**Requirement:** Look through the material below for "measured". Copy every line that contains it.

"""

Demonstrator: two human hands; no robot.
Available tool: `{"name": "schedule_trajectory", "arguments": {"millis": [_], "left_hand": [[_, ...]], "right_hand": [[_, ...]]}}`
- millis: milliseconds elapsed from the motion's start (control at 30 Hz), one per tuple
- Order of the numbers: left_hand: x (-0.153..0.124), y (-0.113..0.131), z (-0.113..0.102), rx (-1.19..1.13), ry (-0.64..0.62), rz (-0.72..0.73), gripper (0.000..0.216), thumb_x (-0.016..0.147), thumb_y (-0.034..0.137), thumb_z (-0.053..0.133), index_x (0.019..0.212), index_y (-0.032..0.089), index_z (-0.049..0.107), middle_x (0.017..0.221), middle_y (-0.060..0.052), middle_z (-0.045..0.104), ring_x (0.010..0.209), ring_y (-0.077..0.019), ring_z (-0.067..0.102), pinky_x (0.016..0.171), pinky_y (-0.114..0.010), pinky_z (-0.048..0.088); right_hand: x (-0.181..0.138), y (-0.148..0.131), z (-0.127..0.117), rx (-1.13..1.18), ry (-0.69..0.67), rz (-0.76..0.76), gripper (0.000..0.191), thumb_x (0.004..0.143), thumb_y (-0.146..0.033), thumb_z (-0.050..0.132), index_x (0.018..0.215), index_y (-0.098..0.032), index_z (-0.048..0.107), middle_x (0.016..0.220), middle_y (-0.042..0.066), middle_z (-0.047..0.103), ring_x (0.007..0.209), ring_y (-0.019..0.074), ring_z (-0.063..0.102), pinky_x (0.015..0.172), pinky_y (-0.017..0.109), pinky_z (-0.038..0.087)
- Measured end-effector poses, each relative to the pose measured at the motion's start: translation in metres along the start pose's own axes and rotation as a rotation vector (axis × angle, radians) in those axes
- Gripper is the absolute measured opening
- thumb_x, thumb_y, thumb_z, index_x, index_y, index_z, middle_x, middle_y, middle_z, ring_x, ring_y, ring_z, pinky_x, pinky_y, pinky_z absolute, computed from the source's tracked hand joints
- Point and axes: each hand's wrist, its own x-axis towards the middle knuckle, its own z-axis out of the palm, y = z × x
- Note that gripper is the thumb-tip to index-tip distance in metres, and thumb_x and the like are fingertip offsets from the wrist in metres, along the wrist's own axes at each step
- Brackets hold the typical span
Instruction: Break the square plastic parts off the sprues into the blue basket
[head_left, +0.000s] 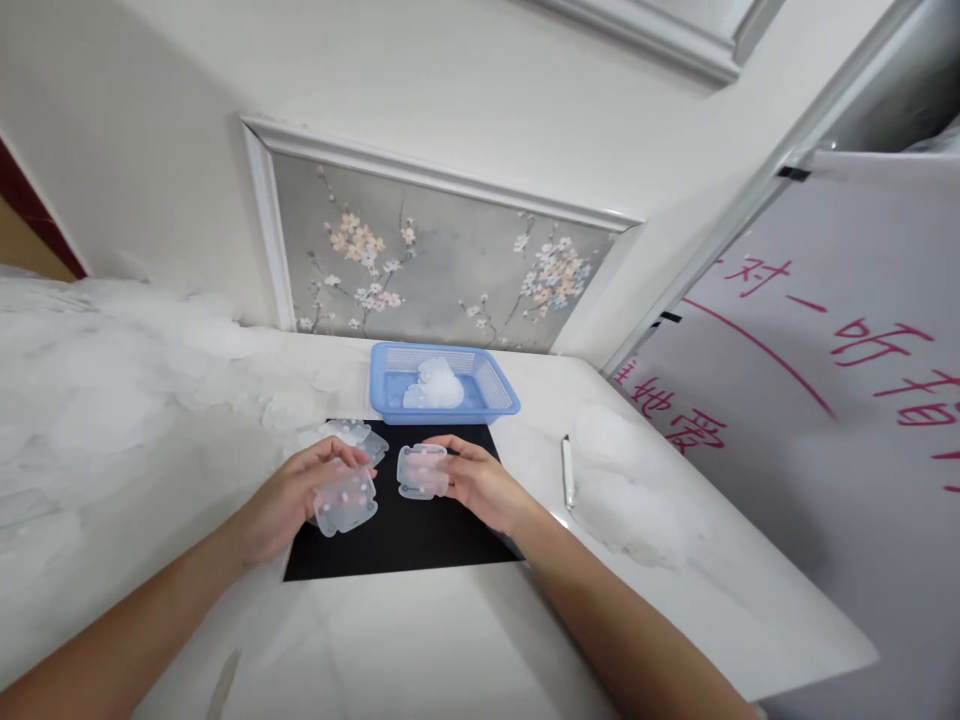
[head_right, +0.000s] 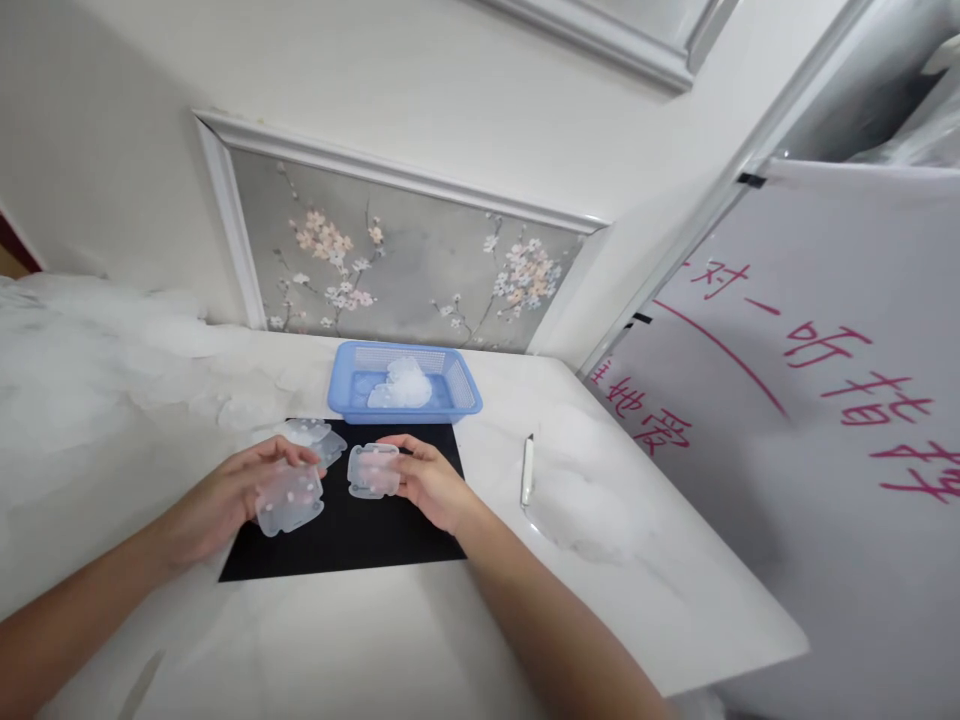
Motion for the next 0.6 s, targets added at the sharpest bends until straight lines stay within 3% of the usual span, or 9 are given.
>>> {"name": "schedule_trajectory", "arguments": {"millis": [100, 167, 300, 433, 600], "left_hand": [[0.001, -0.003, 0.005, 0.049, -0.023, -0.031, 0.031, 0.077, 0.037, 0.07, 0.105, 0.027, 0.062, 0.125, -0.006, 0.062, 0.12, -0.0296, 0.057, 0.089, -0.039, 0.053], [0.004, -0.005, 0.005, 0.028, -0.051, -0.013, 0.029, 0.08, 0.036, 0.067, 0.107, 0.025, 0.062, 0.126, -0.008, 0.061, 0.129, -0.0306, 0.048, 0.095, -0.041, 0.05], [0.008, -0.007, -0.001, 0.017, -0.085, -0.018, 0.025, 0.083, 0.032, 0.058, 0.106, 0.023, 0.061, 0.12, -0.008, 0.066, 0.122, -0.0306, 0.055, 0.092, -0.041, 0.052], [0.008, -0.008, -0.007, 0.106, -0.134, -0.009, 0.039, 0.077, 0.02, 0.047, 0.114, 0.023, 0.057, 0.124, -0.009, 0.066, 0.118, -0.0303, 0.058, 0.086, -0.04, 0.055], [0.004, -0.004, -0.011, 0.218, -0.219, 0.044, 0.063, 0.061, 0.01, 0.042, 0.119, 0.028, 0.057, 0.139, -0.001, 0.054, 0.132, -0.027, 0.047, 0.103, -0.041, 0.047]], "right_hand": [[-0.001, -0.003, -0.002, 0.043, -0.019, 0.066, 0.033, 0.07, -0.024, 0.074, 0.101, -0.019, 0.061, 0.101, 0.007, 0.07, 0.086, 0.0205, 0.068, 0.081, 0.037, 0.05], [-0.001, -0.003, -0.002, 0.061, -0.02, 0.085, 0.033, 0.071, -0.021, 0.071, 0.103, -0.019, 0.06, 0.102, 0.008, 0.07, 0.088, 0.0218, 0.068, 0.082, 0.039, 0.05], [-0.001, -0.002, -0.003, 0.072, -0.031, 0.094, 0.034, 0.073, -0.02, 0.065, 0.106, -0.019, 0.059, 0.104, 0.01, 0.07, 0.092, 0.0232, 0.068, 0.082, 0.04, 0.051], [-0.002, -0.001, -0.005, 0.065, -0.045, 0.101, 0.034, 0.073, -0.018, 0.062, 0.107, -0.018, 0.058, 0.102, 0.009, 0.07, 0.092, 0.0221, 0.067, 0.081, 0.038, 0.051], [-0.004, -0.001, -0.005, 0.013, -0.068, 0.082, 0.038, 0.07, -0.017, 0.059, 0.109, -0.018, 0.056, 0.104, 0.01, 0.07, 0.094, 0.023, 0.067, 0.084, 0.039, 0.049]]}}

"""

**Solution to this problem:**
- Measured end-effector poses, each relative to the pose measured at the motion's start: translation in metres along the start pose's own axes and rotation as a rotation vector (axis × angle, radians) in those axes
- Gripper is the absolute measured opening

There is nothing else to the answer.